El tratamiento consiste en aplicar radiaciones electromagnéticas en las diversas capas de la dermis mediante un cabezal, retractando el colágeno y las fibras envejecidas para dar lugar a las nuevas. La duración del procedimiento depende del grado de flacidez o celulitis que se quiera combatir, así como la zona. Por ejemplo, las sesiones en los brazos suelen durar entre 25 y 30 minutos; mientras que, en los muslos, se puede extender hasta una hora. El número de sesiones también depende del grado a tratar. Normalmente se emplean entre 4 y 6 sesiones para tratamientos faciales; y entre 6 y 10 sesiones para tratamientos corporales.

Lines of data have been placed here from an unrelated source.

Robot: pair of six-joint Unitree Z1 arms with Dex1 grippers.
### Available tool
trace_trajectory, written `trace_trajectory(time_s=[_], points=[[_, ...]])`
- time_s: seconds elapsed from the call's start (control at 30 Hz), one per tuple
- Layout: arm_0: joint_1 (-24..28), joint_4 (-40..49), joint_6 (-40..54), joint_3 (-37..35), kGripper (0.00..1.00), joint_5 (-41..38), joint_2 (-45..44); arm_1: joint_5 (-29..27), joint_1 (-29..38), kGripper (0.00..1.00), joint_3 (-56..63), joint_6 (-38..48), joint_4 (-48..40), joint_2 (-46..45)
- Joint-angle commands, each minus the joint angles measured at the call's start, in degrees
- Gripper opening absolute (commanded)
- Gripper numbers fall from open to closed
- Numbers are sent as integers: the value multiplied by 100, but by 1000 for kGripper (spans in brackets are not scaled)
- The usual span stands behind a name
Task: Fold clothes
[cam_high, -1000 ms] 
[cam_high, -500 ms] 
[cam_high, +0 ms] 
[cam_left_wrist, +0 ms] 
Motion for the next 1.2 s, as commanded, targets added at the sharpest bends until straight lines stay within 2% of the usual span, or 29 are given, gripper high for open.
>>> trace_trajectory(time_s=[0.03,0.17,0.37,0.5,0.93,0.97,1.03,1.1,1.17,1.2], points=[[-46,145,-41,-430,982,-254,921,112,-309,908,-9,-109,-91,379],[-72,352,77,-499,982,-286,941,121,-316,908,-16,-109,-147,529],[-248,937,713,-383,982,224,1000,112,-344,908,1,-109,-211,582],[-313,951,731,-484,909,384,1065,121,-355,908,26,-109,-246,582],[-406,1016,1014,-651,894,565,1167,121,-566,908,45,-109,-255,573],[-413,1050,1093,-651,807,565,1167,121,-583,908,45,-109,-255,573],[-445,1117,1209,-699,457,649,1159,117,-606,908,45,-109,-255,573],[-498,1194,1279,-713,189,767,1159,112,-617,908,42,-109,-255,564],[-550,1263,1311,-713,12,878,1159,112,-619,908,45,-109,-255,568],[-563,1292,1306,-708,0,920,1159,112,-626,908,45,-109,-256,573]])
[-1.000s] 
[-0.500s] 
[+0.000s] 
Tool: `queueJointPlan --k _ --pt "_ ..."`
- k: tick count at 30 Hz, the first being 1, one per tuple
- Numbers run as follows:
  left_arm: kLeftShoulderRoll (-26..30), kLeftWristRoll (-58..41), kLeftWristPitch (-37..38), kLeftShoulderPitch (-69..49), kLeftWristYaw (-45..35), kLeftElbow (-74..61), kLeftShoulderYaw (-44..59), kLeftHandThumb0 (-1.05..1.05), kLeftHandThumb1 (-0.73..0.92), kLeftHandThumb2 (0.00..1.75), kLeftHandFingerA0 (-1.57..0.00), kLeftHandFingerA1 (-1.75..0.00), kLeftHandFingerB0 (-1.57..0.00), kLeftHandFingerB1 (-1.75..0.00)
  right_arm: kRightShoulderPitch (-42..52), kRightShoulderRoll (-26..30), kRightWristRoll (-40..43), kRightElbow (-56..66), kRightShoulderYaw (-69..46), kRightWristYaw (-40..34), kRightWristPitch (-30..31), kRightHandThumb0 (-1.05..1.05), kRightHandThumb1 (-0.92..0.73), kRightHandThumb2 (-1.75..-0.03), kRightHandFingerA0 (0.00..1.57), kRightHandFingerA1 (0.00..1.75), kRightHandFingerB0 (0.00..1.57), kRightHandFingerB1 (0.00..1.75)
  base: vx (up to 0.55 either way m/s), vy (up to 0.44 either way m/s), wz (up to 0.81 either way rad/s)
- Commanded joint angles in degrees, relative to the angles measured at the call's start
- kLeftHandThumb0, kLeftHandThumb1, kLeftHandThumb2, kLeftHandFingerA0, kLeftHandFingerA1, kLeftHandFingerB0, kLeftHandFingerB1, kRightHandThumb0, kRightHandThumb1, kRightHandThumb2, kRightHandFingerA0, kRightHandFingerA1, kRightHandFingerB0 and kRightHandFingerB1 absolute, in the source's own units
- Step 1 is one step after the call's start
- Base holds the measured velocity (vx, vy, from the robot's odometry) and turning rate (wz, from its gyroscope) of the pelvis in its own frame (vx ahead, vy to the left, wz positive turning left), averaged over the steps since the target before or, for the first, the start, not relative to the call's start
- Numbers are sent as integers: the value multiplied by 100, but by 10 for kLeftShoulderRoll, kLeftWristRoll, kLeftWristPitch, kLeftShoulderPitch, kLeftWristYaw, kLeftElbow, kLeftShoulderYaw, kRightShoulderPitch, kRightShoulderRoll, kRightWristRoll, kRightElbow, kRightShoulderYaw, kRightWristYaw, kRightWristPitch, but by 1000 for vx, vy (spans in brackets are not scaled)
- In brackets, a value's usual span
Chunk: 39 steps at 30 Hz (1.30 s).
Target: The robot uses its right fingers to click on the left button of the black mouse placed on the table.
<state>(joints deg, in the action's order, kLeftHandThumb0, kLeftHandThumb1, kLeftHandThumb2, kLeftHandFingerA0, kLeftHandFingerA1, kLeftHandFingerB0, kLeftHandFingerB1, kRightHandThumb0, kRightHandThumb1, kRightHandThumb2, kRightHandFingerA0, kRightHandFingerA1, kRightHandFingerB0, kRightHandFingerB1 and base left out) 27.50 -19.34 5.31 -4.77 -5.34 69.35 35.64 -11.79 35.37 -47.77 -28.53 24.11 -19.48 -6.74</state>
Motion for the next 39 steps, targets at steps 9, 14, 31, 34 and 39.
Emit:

Antes y después de la aplicación de radiofrecuencia es necesario mantener la piel protegida del sol. Mantener la piel hidratada de forma continuada garantizará mejores resultados. Puede haber efectos secundarios, tales como hinchazón y enrojecimiento; así como la aparición de hematomas, aunque no es frecuente. El tratamiento es completamente indoloro. Las personas que padecen enfermedades cardiovasculares, cáncer, alteraciones de la coagulación o sobrepeso no deberían someterse a tratamientos de radiofrecuencia.

Efectos de la radiofrecuencia

Beneficios del tratamiento facial

  • Estimula la producción de colágeno y mejora la elasticidad de la piel.
  • Reduce las arrugas e ilumina el rostro.
  • Activa la circulación de la piel.
  • Reduce visiblemente la flacidez y tersa las facciones.

Beneficios del tratamiento corporal

  • Favorece el drenaje linfático natural del cuerpo, lo que contribuye a eliminar la retención de líquidos y las toxinas almacenadas en las diversas capas de la dermis.
  • Acelera el metabolismo y mejora la circulación de la zona tratada, lo que se traduce en mayor firmeza y suavidad.
  • Estimula la regeneración del colágeno perdido y, por ende, también contribuye a devolver la firmeza a la piel.
  • Contribuye a reducir la aparición de celulitis y a minimizar la presencia de la celulitis ya presente.